正常情况下, 虚拟服务器 101至 103通过虚拟机 104读取直连存储 200 的数据, 将直连存储 200上的数据呈现给用户; 虚拟服务器 301至 303通过 读取直连存储 400的数据, 将直连存储 400上的数据呈现给用户。 但一旦监 控服务器 500监控到物理服务器 300停止工作后,就将原物理服务器 300所 响应的用户请求导向物理服务器 100, 由物理服务器 100上的虚拟机(可能 是虚拟机 101至 103 ,也可能是新增加的虚拟机 105至 107 )将直连存储 400 上的数据呈现给用户。 反之, 一旦监控服务器 500监控到物理服务器 100停 止工作后, 就将原物理服务器 100所响应的用户请求导向物理服务 300 , 由 物理服务器 300上的虚拟机将直连存储 200上的数据呈现给用户。 具体来说, 当监控服务器 500监控到物理服务器 300停止工作后, 将该 信息返回给前置服务器和索引数据库, 索引数据库更新用户 ID与子系统之 间的对应关系,后续前置服务器则将原本该导向物理服务器 300的用户请求 导向物理服务器 100。 Normally, the virtual servers 101 to 103 read the data of the direct-attached storage 200 through the virtual machine 104, and present the data on the direct-attached storage 200 to the user; the virtual servers 301 to 303 read the data of the direct-attached storage 400, The data on the direct attached storage 400 is presented to the user. However, once the monitoring server 500 monitors that the physical server 300 stops working, the user request responded to by the original physical server 300 is directed to the physical server 100, and the virtual machine (may be the virtual machines 101 to 103 may be The newly added virtual machines 105 to 107) present the data on the direct attached storage 400 to the user. On the contrary, once the monitoring server 500 monitors that the physical server 100 stops working, the user request responded by the original physical server 100 is directed to the physical service 300. The virtual machine on the physical server 300 presents the data on the direct attached storage 200 to the user. Specifically, after the monitoring server 500 monitors that the physical server 300 stops working, the information is returned to the pre-server and the index database, and the index database updates the correspondence between the user ID and the subsystem, and the subsequent pre-server will be the original The user request directed to the physical server 300 is directed to the physical server 100.
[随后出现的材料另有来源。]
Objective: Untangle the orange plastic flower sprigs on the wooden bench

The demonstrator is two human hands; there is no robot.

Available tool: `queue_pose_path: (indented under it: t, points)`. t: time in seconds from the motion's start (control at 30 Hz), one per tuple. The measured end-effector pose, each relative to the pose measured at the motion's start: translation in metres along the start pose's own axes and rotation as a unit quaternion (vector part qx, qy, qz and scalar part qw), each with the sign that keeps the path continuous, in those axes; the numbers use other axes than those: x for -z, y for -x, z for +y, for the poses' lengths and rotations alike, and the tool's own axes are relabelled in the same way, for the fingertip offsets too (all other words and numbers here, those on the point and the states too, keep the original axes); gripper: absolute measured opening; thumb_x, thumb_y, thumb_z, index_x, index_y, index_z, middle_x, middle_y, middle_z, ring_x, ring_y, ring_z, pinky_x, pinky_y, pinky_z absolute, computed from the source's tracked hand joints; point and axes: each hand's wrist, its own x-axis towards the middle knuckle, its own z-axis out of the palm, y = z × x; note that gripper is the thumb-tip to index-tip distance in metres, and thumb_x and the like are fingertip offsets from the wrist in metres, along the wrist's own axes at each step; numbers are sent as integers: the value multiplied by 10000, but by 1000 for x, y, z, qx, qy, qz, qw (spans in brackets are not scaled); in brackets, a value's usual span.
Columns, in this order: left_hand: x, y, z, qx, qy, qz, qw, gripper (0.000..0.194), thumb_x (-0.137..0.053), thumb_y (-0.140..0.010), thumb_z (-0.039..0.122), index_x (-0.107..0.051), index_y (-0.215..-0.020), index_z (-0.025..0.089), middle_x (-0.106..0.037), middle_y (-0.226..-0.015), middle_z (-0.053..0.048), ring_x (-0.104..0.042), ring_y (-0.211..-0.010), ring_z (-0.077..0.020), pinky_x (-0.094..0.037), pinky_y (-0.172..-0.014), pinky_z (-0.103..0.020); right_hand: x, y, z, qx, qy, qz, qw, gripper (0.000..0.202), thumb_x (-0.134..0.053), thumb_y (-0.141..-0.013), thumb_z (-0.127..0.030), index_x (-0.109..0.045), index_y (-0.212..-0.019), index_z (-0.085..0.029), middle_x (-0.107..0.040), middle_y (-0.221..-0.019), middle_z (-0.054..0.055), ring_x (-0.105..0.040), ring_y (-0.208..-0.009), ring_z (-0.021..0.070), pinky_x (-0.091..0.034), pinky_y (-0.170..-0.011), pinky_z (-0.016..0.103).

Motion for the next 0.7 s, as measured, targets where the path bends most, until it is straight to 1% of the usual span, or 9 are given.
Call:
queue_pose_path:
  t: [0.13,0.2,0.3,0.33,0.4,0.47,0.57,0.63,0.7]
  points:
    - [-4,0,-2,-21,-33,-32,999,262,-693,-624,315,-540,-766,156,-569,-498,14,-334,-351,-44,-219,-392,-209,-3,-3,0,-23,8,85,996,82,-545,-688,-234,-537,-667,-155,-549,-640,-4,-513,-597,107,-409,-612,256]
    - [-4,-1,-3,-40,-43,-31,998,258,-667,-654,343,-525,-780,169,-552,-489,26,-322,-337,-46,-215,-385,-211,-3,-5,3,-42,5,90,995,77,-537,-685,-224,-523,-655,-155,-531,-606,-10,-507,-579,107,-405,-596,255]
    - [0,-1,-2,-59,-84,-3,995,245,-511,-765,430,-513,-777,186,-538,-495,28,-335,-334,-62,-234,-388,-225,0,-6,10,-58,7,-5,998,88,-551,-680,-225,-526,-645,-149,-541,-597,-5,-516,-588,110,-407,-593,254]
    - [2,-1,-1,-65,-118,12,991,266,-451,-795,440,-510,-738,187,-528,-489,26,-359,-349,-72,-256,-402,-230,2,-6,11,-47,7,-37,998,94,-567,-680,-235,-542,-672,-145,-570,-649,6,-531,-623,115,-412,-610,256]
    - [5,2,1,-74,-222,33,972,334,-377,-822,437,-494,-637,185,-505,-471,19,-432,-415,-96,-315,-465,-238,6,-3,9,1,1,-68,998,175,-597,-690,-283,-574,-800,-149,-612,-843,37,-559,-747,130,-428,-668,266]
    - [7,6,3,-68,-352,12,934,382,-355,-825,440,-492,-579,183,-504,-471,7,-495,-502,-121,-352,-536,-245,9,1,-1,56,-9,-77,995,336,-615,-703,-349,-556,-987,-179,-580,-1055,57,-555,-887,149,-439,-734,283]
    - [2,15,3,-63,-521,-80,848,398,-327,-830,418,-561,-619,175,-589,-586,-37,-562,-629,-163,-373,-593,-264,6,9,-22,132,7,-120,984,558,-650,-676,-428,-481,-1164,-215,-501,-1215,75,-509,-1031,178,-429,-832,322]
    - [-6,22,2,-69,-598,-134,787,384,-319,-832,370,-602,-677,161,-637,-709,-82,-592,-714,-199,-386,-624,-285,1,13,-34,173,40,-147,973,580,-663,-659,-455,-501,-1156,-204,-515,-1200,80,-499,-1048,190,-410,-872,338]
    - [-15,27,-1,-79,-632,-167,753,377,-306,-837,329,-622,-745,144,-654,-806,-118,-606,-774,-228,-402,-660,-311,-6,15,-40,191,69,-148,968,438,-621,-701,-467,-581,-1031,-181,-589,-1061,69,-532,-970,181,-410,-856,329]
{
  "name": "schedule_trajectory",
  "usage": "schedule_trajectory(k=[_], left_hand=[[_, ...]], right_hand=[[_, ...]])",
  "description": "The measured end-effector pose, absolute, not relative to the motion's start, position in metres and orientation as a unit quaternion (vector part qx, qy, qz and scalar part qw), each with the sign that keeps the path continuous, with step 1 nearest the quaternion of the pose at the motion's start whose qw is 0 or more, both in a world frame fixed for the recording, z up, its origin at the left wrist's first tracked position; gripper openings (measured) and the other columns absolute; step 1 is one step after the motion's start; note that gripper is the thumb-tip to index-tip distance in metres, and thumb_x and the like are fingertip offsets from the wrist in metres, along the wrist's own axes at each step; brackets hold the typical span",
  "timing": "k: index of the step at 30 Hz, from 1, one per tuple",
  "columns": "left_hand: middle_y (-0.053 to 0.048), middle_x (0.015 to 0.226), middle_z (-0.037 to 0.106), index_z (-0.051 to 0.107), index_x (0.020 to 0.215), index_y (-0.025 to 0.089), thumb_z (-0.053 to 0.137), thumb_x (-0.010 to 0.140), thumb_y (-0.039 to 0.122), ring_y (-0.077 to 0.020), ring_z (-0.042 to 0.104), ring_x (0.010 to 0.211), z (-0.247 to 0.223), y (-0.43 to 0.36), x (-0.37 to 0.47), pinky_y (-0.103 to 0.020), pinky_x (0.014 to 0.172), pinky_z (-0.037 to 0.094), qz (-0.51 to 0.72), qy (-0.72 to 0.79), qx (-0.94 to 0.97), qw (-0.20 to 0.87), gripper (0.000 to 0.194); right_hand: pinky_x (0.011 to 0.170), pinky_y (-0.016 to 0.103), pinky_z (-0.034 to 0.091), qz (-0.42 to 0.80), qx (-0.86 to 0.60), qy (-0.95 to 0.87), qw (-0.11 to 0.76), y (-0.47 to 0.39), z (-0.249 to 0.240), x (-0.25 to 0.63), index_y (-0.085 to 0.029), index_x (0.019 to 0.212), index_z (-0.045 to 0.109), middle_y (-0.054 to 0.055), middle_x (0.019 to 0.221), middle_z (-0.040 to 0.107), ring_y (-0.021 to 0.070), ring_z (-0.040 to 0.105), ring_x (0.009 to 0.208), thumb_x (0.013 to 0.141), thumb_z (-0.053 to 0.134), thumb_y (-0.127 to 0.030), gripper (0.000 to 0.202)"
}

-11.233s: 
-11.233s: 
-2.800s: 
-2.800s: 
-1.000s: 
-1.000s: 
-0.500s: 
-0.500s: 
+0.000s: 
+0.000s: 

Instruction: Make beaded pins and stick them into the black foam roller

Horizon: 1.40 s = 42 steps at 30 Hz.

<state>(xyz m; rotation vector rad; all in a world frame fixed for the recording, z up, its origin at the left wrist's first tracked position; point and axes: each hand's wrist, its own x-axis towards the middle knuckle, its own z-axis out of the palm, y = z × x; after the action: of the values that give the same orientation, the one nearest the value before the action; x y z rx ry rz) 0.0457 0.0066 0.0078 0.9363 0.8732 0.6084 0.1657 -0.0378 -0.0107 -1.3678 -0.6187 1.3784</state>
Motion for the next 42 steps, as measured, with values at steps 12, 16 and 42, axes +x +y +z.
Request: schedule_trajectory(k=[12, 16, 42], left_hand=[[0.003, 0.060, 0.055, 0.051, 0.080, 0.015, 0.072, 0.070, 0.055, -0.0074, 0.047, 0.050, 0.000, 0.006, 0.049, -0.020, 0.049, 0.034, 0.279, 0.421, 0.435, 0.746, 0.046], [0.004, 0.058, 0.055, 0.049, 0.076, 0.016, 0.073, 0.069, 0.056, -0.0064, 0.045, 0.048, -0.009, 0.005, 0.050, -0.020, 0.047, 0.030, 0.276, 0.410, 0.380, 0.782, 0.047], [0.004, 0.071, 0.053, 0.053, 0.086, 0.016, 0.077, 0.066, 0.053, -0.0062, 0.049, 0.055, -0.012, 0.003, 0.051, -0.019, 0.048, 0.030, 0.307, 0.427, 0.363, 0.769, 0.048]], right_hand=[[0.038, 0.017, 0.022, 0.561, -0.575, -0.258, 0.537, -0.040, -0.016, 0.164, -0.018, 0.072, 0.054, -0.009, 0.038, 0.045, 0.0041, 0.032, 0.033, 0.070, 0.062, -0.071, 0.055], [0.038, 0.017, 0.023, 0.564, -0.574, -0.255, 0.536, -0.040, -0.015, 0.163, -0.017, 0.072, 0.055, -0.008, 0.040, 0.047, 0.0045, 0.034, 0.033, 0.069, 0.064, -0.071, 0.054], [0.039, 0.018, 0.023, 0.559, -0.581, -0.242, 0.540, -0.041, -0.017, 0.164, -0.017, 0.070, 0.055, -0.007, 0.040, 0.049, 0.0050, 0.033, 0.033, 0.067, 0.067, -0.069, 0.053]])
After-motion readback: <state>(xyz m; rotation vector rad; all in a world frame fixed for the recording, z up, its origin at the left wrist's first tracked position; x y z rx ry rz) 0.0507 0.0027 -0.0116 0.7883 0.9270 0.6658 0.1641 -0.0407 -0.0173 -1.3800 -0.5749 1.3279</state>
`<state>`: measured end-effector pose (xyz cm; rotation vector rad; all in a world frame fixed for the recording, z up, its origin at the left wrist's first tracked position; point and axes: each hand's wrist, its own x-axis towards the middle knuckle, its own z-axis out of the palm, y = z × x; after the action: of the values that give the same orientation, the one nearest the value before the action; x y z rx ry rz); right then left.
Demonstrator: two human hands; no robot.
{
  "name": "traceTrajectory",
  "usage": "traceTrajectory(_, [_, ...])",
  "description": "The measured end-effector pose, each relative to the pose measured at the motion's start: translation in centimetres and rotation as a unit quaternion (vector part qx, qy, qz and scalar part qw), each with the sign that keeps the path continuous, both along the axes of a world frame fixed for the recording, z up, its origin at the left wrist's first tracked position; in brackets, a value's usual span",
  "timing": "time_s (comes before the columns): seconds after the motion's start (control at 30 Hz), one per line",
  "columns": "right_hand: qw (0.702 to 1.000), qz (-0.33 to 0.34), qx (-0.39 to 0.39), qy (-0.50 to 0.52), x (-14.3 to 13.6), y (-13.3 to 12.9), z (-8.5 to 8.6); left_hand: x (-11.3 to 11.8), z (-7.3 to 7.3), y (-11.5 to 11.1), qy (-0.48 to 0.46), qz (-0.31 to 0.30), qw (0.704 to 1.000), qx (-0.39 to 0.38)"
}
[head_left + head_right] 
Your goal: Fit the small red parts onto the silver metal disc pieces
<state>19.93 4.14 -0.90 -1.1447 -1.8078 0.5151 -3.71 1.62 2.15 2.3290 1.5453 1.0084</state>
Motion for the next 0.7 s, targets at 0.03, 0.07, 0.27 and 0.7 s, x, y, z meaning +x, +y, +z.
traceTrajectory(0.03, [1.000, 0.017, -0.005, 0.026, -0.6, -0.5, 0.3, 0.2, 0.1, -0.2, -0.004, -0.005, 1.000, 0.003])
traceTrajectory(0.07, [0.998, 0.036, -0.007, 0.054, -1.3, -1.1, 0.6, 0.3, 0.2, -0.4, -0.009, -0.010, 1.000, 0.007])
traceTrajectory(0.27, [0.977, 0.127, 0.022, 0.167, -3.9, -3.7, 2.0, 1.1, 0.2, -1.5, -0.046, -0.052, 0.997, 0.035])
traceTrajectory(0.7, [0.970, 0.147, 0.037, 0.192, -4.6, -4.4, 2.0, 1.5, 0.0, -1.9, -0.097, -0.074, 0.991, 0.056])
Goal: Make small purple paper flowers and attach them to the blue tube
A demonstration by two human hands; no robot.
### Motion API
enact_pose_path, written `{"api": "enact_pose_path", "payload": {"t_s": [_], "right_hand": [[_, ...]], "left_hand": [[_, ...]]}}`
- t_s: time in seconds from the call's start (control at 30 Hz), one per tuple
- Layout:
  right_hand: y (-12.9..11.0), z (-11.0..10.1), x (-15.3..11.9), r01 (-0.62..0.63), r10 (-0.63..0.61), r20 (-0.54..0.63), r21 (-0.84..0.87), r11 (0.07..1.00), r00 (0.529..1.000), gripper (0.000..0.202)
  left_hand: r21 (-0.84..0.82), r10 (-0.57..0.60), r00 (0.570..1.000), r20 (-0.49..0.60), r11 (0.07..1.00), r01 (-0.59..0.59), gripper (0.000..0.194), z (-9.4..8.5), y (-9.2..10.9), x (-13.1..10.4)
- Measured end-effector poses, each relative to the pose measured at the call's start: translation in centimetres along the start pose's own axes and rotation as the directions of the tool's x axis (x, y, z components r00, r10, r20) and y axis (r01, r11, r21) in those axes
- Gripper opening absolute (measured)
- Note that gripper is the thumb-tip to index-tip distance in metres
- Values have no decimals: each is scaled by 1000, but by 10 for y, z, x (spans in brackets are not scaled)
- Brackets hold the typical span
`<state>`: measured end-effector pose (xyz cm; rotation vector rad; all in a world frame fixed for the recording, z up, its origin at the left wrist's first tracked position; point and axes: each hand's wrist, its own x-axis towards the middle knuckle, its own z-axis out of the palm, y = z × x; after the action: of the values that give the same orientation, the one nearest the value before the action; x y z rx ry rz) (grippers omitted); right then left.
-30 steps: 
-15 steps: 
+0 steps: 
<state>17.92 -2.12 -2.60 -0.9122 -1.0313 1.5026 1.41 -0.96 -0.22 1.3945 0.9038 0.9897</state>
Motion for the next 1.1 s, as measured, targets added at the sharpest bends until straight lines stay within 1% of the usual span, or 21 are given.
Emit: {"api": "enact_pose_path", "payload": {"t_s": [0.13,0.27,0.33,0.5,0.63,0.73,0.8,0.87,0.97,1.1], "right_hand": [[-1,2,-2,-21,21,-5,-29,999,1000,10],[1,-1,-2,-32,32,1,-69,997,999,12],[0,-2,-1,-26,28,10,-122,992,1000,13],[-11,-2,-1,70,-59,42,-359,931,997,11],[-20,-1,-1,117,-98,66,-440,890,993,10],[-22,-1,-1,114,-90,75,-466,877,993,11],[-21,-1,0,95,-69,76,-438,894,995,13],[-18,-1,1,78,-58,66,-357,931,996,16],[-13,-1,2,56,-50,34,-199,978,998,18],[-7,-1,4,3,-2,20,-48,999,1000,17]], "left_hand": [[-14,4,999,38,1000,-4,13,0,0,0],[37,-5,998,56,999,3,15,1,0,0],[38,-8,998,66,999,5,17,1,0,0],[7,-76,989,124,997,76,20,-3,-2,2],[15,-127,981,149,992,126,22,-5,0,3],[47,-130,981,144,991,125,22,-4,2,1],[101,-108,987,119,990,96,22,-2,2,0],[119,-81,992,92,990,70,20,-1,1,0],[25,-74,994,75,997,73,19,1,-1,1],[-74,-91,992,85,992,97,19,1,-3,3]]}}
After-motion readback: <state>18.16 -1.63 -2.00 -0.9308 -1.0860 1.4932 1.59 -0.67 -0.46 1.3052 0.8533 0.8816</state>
在本发明另一实施例中, 直连存储 200中存储有物理服务器 100上各 虚拟机 101-104镜像; 当物理服务器 100停止工作后, 物理服务器 300可以 调用直连存储 200上虚拟机 101-104的镜像来运行新的虚拟机访问直连存储 200上的数据。  In another embodiment of the present invention, the virtual server 101-104 image on the physical server 100 is stored in the direct-attached storage 200. After the physical server 100 stops working, the physical server 300 can invoke the virtual machine 101 on the direct-attached storage 200. A mirror of 104 runs a new virtual machine to access data on the directly connected storage 200.
在本发明另一实施例中, 服务器 100和 /或 300中可以内置 SSD硬盘和 内存作为緩沖, 从而进一步提高性能。  In another embodiment of the present invention, the SSD hard disk and memory can be built in the server 100 and/or 300 as a buffer to further improve performance.
本领域技术人员可以理解,整个大数据存储系统可以通过扩展存储子系 统的数量来进行扩展, 比如一个大数据存储系统可以包含 4000个存储子系 统, 每一个物理服务器可以与其中部分或全部直连存储连接, 这样一旦监控 系统检测到某一子系统的物理服务器停止工作,则将原来接入到该物理服务 器的用户请求导入到其他与该子系统直连存储连接的其他物理服务器,通过 其他物理服务器来访问该子系统的直连存储。  Those skilled in the art can understand that the entire big data storage system can be extended by expanding the number of storage subsystems. For example, a big data storage system can contain 4000 storage subsystems, and each physical server can be directly connected with some or all of them. The storage connection, so that once the monitoring system detects that the physical server of a certain subsystem stops working, the user request originally connected to the physical server is imported to other physical servers directly connected to the subsystem, and through other physical The server accesses the direct attached storage of the subsystem.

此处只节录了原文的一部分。